## Given records

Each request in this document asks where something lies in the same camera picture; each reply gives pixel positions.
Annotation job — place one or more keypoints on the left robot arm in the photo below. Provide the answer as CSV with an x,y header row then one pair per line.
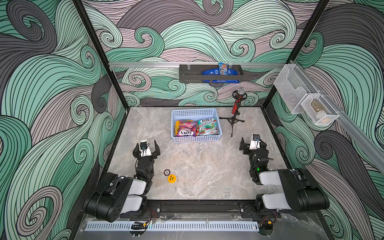
x,y
118,196

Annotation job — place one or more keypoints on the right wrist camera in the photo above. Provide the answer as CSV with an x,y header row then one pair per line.
x,y
255,142

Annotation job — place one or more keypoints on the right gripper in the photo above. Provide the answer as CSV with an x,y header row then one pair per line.
x,y
258,151

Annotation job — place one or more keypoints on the small snack packet on shelf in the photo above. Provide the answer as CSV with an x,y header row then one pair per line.
x,y
223,69

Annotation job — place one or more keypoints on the black poker chip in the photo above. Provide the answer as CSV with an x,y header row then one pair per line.
x,y
167,172

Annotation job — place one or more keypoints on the light blue plastic basket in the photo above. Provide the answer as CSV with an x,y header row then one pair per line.
x,y
194,115

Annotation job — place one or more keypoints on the aluminium rail right wall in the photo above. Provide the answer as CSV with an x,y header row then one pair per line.
x,y
357,135

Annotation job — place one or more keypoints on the aluminium rail back wall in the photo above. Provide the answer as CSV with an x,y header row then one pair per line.
x,y
153,64

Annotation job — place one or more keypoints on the clear plastic wall bin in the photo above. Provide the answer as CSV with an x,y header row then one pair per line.
x,y
293,86

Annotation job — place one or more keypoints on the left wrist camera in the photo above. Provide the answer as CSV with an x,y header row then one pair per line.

## Task requirements
All lines of the material above should be returned unchanged, but no pictures should be included.

## Written answer
Each request in this document asks where something lies in the same camera picture; each reply gives pixel positions.
Annotation job — place one or more keypoints on the left robot arm in the photo below. Provide the answer as CSV with an x,y header row then one pair per line.
x,y
118,196

Annotation job — place one or more keypoints on the right wrist camera in the photo above. Provide the answer as CSV with an x,y header row then one pair per line.
x,y
255,142

Annotation job — place one or more keypoints on the right gripper in the photo above. Provide the answer as CSV with an x,y header row then one pair per line.
x,y
258,151

Annotation job — place one or more keypoints on the small snack packet on shelf in the photo above. Provide the answer as CSV with an x,y header row then one pair per line.
x,y
223,69

Annotation job — place one or more keypoints on the black poker chip in the photo above. Provide the answer as CSV with an x,y header row then one pair per line.
x,y
167,172

Annotation job — place one or more keypoints on the light blue plastic basket in the photo above. Provide the answer as CSV with an x,y header row then one pair per line.
x,y
194,115

Annotation job — place one or more keypoints on the aluminium rail right wall in the photo above. Provide the answer as CSV with an x,y header row then one pair per line.
x,y
357,135

Annotation job — place one or more keypoints on the aluminium rail back wall in the photo above. Provide the answer as CSV with an x,y header row then one pair per line.
x,y
153,64

Annotation job — place one or more keypoints on the clear plastic wall bin in the photo above. Provide the answer as CSV with an x,y header row then one pair per line.
x,y
293,86

Annotation job — place one or more keypoints on the left wrist camera in the photo above. Provide the answer as CSV with an x,y header row then one pair per line.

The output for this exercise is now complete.